In the listing below, count every line that contains "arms". Give nothing but the number.

=== Section Start ===

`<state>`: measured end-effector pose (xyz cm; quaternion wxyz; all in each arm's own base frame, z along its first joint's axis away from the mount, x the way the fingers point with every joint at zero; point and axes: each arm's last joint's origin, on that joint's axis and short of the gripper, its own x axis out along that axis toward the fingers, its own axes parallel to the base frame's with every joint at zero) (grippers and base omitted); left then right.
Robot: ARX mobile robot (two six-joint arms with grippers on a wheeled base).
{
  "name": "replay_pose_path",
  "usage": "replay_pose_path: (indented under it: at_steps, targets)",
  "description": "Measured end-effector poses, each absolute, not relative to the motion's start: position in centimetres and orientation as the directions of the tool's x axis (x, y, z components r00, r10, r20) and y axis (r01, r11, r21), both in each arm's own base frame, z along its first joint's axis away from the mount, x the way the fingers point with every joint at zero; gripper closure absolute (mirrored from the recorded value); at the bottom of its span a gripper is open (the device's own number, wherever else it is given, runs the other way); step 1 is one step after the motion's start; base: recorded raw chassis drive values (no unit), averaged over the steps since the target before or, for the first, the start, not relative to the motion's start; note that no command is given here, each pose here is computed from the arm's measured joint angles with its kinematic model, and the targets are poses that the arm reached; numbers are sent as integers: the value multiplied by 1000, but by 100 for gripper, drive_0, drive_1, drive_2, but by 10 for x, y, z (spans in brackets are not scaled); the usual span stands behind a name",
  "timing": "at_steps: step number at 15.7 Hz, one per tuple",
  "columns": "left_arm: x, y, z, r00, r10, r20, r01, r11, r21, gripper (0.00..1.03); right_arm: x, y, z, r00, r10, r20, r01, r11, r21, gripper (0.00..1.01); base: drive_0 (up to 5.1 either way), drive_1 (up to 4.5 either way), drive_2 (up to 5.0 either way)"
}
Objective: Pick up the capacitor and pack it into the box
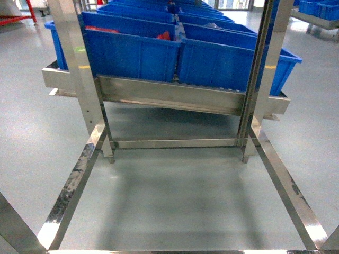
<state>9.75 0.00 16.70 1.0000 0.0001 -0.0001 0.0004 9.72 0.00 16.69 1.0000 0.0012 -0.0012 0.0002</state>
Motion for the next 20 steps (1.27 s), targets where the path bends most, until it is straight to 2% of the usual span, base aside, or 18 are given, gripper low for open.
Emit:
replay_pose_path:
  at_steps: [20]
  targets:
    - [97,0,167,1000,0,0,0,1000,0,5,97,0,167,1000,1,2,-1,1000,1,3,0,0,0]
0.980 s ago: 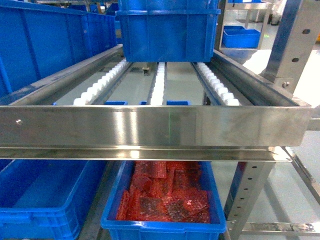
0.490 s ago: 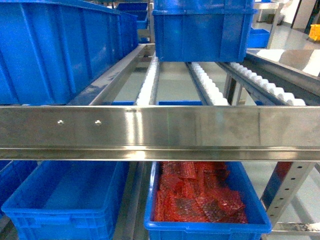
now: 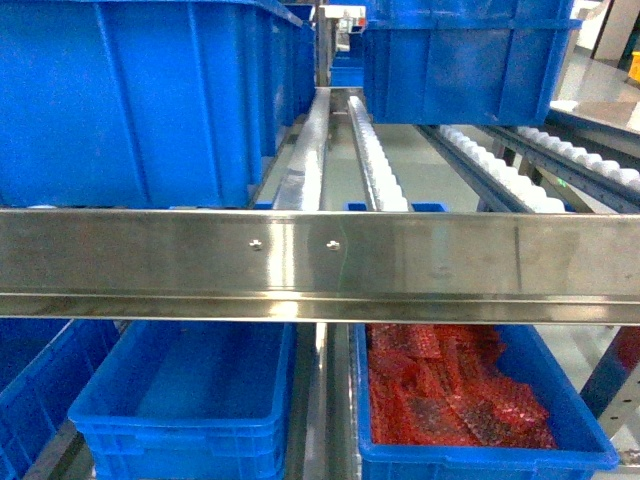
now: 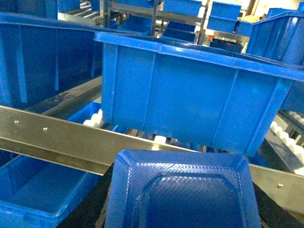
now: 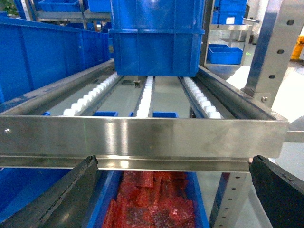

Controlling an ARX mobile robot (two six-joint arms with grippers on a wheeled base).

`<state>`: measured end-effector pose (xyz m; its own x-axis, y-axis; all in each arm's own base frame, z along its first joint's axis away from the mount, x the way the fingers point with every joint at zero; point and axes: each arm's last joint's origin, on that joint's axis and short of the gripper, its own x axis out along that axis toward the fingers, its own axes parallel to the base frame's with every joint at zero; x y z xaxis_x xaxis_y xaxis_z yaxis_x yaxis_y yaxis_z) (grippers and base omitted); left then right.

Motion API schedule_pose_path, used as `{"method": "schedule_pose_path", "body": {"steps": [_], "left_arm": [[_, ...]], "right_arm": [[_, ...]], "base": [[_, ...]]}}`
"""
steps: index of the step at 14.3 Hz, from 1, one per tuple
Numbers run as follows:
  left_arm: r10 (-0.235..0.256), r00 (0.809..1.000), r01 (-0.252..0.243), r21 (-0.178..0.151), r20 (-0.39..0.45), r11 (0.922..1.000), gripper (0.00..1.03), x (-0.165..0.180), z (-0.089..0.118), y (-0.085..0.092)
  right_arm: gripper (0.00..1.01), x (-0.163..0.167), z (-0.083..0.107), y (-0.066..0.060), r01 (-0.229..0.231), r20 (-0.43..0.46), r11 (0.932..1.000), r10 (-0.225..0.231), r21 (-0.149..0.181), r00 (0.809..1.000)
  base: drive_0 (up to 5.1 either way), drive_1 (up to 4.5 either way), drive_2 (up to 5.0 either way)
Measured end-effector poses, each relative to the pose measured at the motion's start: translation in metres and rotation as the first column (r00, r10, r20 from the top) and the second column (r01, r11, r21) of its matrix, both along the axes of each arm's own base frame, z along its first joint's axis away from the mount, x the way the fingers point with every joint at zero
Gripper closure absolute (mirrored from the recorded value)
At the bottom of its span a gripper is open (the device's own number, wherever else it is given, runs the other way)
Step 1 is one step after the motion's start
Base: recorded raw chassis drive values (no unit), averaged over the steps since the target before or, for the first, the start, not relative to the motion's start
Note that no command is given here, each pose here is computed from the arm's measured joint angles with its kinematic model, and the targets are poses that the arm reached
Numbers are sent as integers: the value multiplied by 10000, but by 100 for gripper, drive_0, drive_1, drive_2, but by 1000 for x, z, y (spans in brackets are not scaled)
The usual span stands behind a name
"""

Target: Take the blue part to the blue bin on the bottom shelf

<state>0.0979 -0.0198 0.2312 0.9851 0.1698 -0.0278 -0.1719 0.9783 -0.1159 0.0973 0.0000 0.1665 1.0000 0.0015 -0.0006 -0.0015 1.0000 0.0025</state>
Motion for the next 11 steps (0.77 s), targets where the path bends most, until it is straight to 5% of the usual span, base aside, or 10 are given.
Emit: {"method": "schedule_pose_path", "body": {"steps": [11], "left_arm": [[31,10000,-31,-4,4,10000,60,0,0,0]], "right_arm": [[3,0,0,0,-8,27,10000,8,4,10000]], "base": [[0,0,0]]}}
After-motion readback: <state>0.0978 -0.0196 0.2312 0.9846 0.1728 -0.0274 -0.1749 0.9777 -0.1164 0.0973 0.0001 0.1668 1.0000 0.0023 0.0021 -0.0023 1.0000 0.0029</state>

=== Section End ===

◆ **Task output**
2